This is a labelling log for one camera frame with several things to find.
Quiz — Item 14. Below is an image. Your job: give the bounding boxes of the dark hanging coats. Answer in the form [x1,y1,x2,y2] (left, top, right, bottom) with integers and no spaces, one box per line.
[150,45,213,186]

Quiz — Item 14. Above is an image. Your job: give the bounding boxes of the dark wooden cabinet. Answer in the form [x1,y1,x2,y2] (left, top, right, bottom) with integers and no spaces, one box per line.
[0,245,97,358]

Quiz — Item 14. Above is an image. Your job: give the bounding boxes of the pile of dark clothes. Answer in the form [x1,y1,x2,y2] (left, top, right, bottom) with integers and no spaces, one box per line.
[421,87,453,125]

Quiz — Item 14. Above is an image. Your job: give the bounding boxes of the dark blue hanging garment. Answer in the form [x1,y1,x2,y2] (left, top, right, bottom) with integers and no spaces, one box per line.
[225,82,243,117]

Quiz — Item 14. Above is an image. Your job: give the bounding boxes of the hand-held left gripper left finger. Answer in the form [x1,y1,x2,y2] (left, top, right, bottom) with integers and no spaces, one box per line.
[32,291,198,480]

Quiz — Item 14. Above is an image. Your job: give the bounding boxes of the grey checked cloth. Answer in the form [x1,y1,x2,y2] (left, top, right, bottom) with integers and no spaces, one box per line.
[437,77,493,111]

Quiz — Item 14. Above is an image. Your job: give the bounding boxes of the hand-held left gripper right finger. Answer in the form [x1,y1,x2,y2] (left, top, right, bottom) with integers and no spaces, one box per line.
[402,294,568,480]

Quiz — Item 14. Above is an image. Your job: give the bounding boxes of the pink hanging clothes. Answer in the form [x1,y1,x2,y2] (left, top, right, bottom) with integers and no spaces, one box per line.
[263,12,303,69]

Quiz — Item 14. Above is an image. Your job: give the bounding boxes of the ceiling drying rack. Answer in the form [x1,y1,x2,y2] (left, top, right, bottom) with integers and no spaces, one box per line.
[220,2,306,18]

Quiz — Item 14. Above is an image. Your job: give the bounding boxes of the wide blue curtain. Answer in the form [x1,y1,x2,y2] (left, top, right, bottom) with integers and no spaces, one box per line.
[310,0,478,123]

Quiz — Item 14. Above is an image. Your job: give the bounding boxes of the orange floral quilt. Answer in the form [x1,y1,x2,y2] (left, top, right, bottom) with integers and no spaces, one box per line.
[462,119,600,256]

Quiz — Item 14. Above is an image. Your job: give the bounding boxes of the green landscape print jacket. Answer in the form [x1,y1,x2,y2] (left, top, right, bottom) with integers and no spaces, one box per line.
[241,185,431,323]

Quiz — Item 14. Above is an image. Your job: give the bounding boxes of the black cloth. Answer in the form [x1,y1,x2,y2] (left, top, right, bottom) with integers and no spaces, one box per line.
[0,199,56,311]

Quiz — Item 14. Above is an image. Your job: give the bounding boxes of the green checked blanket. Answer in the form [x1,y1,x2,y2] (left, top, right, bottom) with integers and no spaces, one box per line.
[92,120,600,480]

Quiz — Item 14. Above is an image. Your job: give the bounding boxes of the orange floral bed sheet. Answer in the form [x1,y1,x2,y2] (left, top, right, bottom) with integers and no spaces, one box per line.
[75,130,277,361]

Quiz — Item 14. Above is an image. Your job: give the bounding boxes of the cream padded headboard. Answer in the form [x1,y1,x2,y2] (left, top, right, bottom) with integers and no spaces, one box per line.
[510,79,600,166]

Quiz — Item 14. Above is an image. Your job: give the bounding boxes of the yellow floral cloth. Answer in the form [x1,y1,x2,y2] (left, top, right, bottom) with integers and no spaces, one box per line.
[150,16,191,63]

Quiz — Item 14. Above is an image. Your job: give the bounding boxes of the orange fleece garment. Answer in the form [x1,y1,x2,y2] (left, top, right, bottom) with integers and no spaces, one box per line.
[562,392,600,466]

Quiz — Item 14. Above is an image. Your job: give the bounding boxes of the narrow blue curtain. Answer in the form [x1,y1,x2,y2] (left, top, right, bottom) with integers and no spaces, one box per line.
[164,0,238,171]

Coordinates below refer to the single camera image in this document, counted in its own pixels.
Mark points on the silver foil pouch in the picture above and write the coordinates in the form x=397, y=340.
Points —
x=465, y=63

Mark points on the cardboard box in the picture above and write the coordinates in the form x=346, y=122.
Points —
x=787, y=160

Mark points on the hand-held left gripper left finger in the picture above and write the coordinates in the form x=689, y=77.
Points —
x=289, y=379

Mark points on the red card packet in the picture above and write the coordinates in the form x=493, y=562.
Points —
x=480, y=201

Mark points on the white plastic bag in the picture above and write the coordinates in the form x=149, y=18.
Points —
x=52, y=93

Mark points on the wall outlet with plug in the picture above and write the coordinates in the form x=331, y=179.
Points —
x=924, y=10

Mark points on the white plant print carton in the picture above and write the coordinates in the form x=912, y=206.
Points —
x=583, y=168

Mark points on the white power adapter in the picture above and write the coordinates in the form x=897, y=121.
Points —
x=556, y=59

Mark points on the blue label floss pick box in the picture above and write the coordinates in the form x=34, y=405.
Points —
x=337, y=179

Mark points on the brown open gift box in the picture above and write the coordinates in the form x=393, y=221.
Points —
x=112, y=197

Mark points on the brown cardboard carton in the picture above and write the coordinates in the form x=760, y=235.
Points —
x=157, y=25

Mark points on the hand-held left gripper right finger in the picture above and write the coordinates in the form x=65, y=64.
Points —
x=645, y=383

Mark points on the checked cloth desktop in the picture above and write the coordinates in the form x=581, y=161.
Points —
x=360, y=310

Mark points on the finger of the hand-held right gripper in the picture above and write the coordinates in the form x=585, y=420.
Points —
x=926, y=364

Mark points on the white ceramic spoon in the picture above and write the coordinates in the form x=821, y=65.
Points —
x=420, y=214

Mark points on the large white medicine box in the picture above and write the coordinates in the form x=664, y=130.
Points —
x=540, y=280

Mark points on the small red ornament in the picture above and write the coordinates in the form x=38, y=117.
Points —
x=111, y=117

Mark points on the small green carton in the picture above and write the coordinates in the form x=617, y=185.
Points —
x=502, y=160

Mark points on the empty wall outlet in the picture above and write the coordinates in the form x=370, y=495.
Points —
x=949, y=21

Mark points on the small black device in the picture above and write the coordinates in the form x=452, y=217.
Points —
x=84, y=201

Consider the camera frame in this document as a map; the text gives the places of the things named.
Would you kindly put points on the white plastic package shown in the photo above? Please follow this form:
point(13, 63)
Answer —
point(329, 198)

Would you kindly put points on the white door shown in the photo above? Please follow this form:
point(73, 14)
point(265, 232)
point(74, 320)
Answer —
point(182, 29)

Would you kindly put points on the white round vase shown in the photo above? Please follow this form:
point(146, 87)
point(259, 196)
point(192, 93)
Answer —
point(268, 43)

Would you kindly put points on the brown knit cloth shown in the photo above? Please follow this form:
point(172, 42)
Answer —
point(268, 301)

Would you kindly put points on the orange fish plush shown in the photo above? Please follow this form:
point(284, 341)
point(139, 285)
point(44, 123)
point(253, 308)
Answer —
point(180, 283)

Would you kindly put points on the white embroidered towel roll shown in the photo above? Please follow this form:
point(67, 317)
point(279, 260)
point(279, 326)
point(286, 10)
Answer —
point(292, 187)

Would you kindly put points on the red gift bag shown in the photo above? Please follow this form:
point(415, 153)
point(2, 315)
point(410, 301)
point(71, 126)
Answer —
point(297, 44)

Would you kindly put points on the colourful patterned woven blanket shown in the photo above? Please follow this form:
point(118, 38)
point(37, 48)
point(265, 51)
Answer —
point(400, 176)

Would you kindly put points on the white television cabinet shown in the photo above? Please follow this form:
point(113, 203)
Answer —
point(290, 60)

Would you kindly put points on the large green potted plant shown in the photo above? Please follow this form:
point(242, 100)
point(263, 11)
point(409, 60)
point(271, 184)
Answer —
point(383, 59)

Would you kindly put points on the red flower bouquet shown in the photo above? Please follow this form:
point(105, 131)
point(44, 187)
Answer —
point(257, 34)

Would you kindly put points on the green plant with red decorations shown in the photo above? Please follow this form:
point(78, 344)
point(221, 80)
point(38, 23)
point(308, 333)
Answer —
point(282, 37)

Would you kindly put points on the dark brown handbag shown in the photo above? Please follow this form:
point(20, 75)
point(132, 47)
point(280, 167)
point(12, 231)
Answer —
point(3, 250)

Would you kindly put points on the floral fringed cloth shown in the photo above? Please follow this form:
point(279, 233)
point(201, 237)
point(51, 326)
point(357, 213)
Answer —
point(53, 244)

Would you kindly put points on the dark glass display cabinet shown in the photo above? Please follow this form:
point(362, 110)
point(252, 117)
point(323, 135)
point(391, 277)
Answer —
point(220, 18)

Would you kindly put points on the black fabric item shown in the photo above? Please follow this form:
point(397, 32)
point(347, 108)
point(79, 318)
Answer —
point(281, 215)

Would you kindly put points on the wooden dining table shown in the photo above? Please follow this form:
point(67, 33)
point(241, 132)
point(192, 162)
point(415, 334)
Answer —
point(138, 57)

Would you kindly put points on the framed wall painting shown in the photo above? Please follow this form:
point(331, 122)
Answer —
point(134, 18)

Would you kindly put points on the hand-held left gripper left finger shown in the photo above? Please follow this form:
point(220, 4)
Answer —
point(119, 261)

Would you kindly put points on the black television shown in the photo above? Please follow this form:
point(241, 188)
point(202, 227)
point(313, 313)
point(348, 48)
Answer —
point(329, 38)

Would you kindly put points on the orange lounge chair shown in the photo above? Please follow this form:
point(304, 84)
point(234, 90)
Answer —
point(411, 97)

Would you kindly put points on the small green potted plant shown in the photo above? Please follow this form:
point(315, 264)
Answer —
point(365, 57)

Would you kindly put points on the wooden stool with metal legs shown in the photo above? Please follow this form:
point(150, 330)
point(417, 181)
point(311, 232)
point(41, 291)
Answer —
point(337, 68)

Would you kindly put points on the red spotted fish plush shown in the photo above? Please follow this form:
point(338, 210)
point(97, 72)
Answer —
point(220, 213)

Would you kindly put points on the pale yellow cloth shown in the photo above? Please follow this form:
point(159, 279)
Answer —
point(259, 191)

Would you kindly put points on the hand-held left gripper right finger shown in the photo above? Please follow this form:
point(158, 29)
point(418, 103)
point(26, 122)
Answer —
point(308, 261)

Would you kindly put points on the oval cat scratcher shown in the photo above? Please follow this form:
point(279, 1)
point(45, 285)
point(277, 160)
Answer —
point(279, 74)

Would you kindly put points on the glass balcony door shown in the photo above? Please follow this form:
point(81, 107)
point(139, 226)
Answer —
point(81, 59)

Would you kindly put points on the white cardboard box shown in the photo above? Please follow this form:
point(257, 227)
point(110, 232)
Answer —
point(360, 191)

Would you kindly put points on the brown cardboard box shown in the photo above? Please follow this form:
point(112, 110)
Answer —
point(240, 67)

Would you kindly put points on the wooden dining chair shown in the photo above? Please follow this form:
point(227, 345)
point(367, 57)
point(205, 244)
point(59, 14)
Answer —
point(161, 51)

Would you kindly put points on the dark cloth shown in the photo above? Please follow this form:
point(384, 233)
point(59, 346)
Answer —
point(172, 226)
____________________
● Prompt
Every line in the data above that contains "document" needs to be copied.

● Response
Coordinates below refer to the single camera image in this document, counted in its own pixels.
Consider the camera frame in this document as a map; the text gives the places of the things named.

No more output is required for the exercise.